Vie privée : un salarié peut obtenir les bulletins de ses collègues

Par un arrêt du 8 mars 2023, la Cour de cassation rappelle que le droit à la protection des données personnelles n’est pas un droit absolu et est mis en balance avec d’autres droits fondamentaux, en conformité avec le principe de proportionnalité. En conséquence, elle a validé le fait que la « communication d’éléments portant atteinte à la vie personnelle d’autres salariés était indispensable à l’exercice du droit à la preuve et proportionnée au but poursuivi, soit la défense de l’intérêt légitime de la salariée à l’égalité de traitement entre hommes et femmes en matière d’emploi et de travail ».

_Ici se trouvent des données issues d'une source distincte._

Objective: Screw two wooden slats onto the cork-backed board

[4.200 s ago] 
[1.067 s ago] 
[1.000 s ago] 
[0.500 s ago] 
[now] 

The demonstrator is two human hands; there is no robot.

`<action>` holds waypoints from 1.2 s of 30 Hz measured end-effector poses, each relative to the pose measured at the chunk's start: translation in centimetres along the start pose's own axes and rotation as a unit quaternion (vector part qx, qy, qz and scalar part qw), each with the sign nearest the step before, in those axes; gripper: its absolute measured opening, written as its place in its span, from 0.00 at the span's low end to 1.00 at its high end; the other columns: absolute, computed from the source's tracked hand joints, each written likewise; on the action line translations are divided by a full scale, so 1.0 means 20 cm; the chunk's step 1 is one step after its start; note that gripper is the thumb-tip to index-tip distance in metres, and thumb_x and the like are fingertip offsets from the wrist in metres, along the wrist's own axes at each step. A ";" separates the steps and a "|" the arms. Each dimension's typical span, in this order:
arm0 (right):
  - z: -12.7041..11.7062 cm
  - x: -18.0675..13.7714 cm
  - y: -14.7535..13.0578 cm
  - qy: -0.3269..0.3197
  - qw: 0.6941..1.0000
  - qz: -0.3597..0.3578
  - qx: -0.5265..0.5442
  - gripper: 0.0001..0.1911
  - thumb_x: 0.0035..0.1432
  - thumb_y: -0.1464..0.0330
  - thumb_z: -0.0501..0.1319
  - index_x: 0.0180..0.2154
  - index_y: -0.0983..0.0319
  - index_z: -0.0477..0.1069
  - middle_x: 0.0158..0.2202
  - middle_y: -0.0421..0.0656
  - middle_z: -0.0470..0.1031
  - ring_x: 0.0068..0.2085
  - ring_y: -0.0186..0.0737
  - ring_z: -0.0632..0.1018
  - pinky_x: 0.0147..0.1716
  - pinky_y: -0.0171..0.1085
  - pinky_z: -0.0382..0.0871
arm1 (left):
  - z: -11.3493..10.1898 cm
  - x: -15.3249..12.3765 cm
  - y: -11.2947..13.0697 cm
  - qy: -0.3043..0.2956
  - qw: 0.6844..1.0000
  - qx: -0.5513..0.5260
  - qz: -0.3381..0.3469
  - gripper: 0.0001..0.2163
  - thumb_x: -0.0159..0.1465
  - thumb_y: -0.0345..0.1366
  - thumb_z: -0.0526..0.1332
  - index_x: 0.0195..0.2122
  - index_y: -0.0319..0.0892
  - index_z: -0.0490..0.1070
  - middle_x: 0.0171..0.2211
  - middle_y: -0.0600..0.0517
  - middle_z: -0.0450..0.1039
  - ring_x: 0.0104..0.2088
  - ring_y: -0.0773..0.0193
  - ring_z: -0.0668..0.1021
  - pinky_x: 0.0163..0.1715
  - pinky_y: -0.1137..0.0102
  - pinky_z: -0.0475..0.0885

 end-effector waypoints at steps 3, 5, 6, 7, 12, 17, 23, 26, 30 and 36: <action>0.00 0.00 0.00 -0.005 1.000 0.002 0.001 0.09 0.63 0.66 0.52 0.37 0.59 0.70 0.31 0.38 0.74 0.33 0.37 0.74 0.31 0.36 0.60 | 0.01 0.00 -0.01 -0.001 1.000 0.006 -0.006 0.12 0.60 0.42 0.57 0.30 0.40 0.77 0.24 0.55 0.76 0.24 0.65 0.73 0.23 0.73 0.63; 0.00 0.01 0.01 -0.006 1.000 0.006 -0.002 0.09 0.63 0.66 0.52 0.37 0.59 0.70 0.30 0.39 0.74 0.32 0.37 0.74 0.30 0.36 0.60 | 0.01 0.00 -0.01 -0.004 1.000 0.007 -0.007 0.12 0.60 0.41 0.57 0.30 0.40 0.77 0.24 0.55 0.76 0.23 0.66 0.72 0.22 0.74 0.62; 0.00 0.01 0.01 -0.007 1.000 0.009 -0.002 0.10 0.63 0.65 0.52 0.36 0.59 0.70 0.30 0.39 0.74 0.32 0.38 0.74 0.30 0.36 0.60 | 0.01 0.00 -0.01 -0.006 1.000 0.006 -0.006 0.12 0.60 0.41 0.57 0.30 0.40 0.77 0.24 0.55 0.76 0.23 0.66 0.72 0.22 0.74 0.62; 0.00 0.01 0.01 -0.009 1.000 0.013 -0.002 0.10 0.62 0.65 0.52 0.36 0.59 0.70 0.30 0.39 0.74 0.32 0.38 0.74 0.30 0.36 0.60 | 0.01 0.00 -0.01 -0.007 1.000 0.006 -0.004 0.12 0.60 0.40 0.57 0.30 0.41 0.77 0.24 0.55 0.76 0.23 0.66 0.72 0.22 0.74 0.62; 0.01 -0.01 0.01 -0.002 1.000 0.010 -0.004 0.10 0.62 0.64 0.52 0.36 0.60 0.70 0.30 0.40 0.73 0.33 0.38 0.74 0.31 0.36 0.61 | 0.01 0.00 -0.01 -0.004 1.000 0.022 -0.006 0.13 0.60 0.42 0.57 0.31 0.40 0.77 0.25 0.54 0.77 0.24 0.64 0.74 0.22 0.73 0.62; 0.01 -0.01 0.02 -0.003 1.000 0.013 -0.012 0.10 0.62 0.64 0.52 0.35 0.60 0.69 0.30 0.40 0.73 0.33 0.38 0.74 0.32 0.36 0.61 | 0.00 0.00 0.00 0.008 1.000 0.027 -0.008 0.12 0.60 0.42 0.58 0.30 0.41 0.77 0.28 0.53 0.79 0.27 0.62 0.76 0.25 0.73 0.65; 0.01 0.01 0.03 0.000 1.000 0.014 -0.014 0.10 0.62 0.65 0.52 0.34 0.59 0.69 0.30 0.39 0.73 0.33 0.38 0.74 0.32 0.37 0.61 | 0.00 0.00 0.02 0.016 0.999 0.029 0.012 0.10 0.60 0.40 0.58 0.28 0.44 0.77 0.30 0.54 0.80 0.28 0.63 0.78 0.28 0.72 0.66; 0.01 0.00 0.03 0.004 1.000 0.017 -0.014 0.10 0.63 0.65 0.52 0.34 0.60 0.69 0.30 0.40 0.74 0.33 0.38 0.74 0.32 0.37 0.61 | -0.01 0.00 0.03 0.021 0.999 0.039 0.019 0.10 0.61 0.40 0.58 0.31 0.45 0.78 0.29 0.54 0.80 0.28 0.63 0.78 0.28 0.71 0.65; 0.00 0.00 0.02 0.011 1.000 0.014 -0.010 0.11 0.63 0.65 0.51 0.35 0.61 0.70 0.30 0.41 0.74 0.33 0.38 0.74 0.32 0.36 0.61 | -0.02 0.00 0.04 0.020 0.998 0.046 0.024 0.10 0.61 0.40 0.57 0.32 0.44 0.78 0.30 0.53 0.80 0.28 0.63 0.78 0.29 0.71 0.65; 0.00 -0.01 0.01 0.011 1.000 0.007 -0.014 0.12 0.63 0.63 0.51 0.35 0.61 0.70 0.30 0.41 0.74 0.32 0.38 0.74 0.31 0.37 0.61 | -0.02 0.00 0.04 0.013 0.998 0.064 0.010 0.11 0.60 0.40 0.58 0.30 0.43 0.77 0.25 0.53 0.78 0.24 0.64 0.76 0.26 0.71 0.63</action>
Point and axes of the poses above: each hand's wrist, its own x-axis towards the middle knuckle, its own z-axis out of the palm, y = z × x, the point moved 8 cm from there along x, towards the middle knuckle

Dans cette affaire, une femme avait occupé le poste de responsable projets transverses dérivés (chief operating officer ou COO) avant d’être nommée directrice « stratégie et projets groupe » de sa société. Elle a été licenciée deux ans après. Considérant avoir subi une inégalité salariale par rapport à certains collègues masculins occupant ou ayant occupé des postes de COO, elle a saisi la formation de référé de la juridiction prud’homale, sur le fondement de l’article 145 du code de procédure civile, pour obtenir la communication d’éléments de comparaison détenus par ses deux employeurs successifs. La cour d’appel lui a donné gain de cause en autorisant la communication des bulletins de salaires de huit autres salariés occupant des postes de niveau comparable au sien dans des fonctions d’encadrement, commerciales ou de marché, avec occultation des données personnelles à l’exception des noms et prénoms, de la classification conventionnelle, de la rémunération mensuelle détaillée et de la rémunération brute totale cumulée par année civile. La Cour de cassation a validé l’arrêt de la cour d’appel. Elle a en effet rappelé que le droit à la preuve peut justifier la production d’éléments portant atteinte à la vie personnelle. Pour cela, le juge doit « rechercher si cette communication n’est pas nécessaire à l’exercice du droit à la preuve de l’inégalité de traitement alléguée et proportionnée au but poursuivi et s’il existe ainsi un motif légitime de conserver ou d’établir avant tout procès la preuve de faits dont pourrait dépendre la solution d’un litige, ensuite, si les éléments dont la communication est demandée sont de nature à porter atteinte à la vie personnelle d’autres salariés, de vérifier quelles mesures sont indispensables à l’exercice du droit à la preuve et proportionnées au but poursuivi, au besoin en cantonnant le périmètre de la production de pièces sollicitée ».